● Instructions for the task
No picture belongs in the copy. Repeat each line below exactly.

● Given information
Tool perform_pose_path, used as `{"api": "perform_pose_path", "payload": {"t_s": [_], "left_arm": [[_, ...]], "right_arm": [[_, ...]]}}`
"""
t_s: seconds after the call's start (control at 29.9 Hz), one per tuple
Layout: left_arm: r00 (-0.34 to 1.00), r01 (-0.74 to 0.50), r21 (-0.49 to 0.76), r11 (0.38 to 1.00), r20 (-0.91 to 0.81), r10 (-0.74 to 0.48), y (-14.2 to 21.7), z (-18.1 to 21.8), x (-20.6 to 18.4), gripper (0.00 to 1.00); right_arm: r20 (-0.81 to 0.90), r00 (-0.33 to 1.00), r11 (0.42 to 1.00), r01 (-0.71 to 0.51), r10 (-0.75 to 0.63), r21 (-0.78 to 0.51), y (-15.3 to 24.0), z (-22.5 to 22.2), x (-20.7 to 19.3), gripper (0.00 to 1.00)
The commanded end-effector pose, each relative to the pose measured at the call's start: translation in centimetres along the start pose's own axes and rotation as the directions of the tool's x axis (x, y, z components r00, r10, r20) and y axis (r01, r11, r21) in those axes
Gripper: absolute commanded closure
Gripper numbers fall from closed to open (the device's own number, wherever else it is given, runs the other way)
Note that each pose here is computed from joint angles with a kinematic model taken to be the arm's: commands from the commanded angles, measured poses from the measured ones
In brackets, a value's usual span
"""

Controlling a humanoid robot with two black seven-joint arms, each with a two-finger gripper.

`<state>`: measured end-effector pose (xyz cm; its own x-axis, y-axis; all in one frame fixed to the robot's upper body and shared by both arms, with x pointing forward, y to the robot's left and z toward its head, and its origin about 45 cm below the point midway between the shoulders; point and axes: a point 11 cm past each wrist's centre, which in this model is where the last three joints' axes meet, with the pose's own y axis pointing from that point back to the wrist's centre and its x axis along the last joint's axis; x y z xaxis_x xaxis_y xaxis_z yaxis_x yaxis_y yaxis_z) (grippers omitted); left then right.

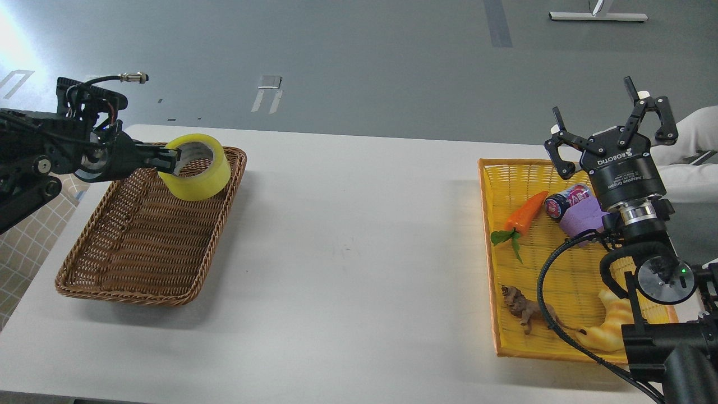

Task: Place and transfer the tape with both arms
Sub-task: 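Lift the tape roll with the left gripper and move it over the basket, then lower the tape roll into the wicker basket and open the left gripper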

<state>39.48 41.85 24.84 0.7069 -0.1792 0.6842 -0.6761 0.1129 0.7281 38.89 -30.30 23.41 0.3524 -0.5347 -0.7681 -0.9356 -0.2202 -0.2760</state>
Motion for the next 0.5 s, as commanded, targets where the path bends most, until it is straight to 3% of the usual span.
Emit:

● Solution
Tool perform_pose_path, used as `{"api": "perform_pose_path", "payload": {"t_s": [_], "left_arm": [[_, ...]], "right_arm": [[_, ...]]}}`
"""
t_s: seconds after the call's start (control at 29.9 Hz), one per tuple
Layout: left_arm: r00 (-0.34 to 1.00), r01 (-0.74 to 0.50), r21 (-0.49 to 0.76), r11 (0.38 to 1.00), r20 (-0.91 to 0.81), r10 (-0.74 to 0.48), y (-14.2 to 21.7), z (-18.1 to 21.8), x (-20.6 to 18.4), gripper (0.00 to 1.00); right_arm: r20 (-0.81 to 0.90), r00 (-0.33 to 1.00), r11 (0.42 to 1.00), r01 (-0.71 to 0.51), r10 (-0.75 to 0.63), r21 (-0.78 to 0.51), y (-15.3 to 24.0), z (-22.5 to 22.2), x (-20.7 to 19.3), gripper (0.00 to 1.00)
The commanded end-effector pose, each relative to the pose measured at the call's start: translation in centimetres along the start pose's own axes and rotation as the directions of the tool's x axis (x, y, z components r00, r10, r20) and y axis (r01, r11, r21) in those axes
Gripper: absolute commanded closure
Gripper numbers fall from closed to open (the device's own number, wherever else it is given, runs the other way)
Note that each pose here is computed from joint angles with a kinematic model taken to be the arm's: commands from the commanded angles, measured poses from the measured ones
In brackets, a value's usual span
"""

Controlling a humanoid robot with two black seven-joint arms, each with a two-finger gripper.

`<state>`: measured end-effector pose (xyz cm; its own x-axis, y-axis; all in one frame fixed to the robot's upper body and shared by both arms, with x pointing forward, y to the robot's left and z toward its head, and its origin about 45 cm below the point midway between the shoulders; point and axes: a point 11 cm past each wrist's centre, which in this model is where the last three joints' axes meet, with the pose's own y axis pointing from that point back to the wrist's centre and its x axis along the last joint's axis; x y z xaxis_x xaxis_y xaxis_z yaxis_x yaxis_y yaxis_z) (grippers omitted); left then right.


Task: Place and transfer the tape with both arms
Sub-task: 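Lift the tape roll with the left gripper and move it over the basket, then lower the tape roll into the wicker basket and open the left gripper
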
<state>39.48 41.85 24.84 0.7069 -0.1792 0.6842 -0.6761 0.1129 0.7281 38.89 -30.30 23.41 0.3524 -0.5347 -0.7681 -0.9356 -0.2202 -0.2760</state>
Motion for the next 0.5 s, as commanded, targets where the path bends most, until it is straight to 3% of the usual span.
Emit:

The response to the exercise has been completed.